Stored data: Begin

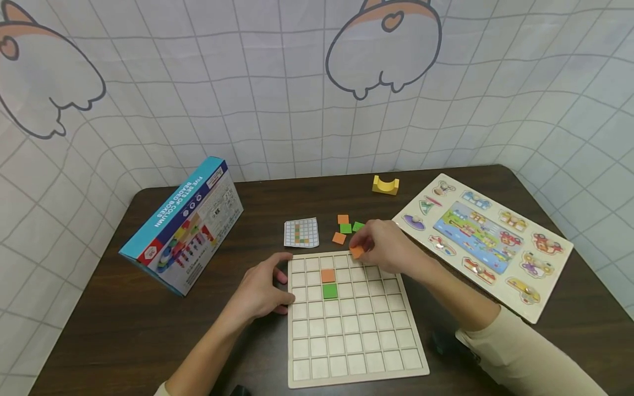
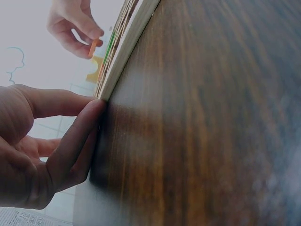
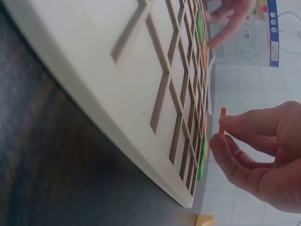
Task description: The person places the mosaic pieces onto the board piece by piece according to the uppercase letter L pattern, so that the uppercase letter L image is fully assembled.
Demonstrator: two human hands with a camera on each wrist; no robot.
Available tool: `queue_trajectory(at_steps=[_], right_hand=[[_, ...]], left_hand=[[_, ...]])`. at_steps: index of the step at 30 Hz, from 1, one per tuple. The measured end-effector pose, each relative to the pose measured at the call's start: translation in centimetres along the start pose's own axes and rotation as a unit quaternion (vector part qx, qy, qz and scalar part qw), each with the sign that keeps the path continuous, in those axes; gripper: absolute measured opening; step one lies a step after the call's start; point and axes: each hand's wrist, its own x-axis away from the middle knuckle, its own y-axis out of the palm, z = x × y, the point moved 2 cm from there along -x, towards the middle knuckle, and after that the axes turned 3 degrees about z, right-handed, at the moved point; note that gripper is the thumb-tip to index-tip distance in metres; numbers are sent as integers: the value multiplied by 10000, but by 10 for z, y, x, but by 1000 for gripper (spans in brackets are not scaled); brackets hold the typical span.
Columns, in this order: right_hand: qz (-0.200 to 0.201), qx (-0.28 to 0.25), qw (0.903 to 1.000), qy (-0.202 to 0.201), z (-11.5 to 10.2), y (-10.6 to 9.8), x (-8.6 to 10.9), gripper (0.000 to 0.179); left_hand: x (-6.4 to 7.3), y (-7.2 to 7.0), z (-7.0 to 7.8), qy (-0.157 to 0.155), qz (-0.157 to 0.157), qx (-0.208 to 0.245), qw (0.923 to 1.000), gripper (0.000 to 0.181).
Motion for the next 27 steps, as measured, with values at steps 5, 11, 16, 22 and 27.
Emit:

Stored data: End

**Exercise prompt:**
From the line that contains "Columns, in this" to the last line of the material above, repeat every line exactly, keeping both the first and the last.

**Problem solution:**
Columns, in this order: right_hand: qz (-0.200 to 0.201), qx (-0.28 to 0.25), qw (0.903 to 1.000), qy (-0.202 to 0.201), z (-11.5 to 10.2), y (-10.6 to 9.8), x (-8.6 to 10.9), gripper (0.000 to 0.179); left_hand: x (-6.4 to 7.3), y (-7.2 to 7.0), z (-7.0 to 7.8), qy (-0.157 to 0.155), qz (-0.157 to 0.157), qx (-0.208 to 0.245), qw (0.923 to 1.000), gripper (0.000 to 0.181).
Motion for the next 27 steps, as measured, with values at steps 5, 11, 16, 22 and 27.
Emit:

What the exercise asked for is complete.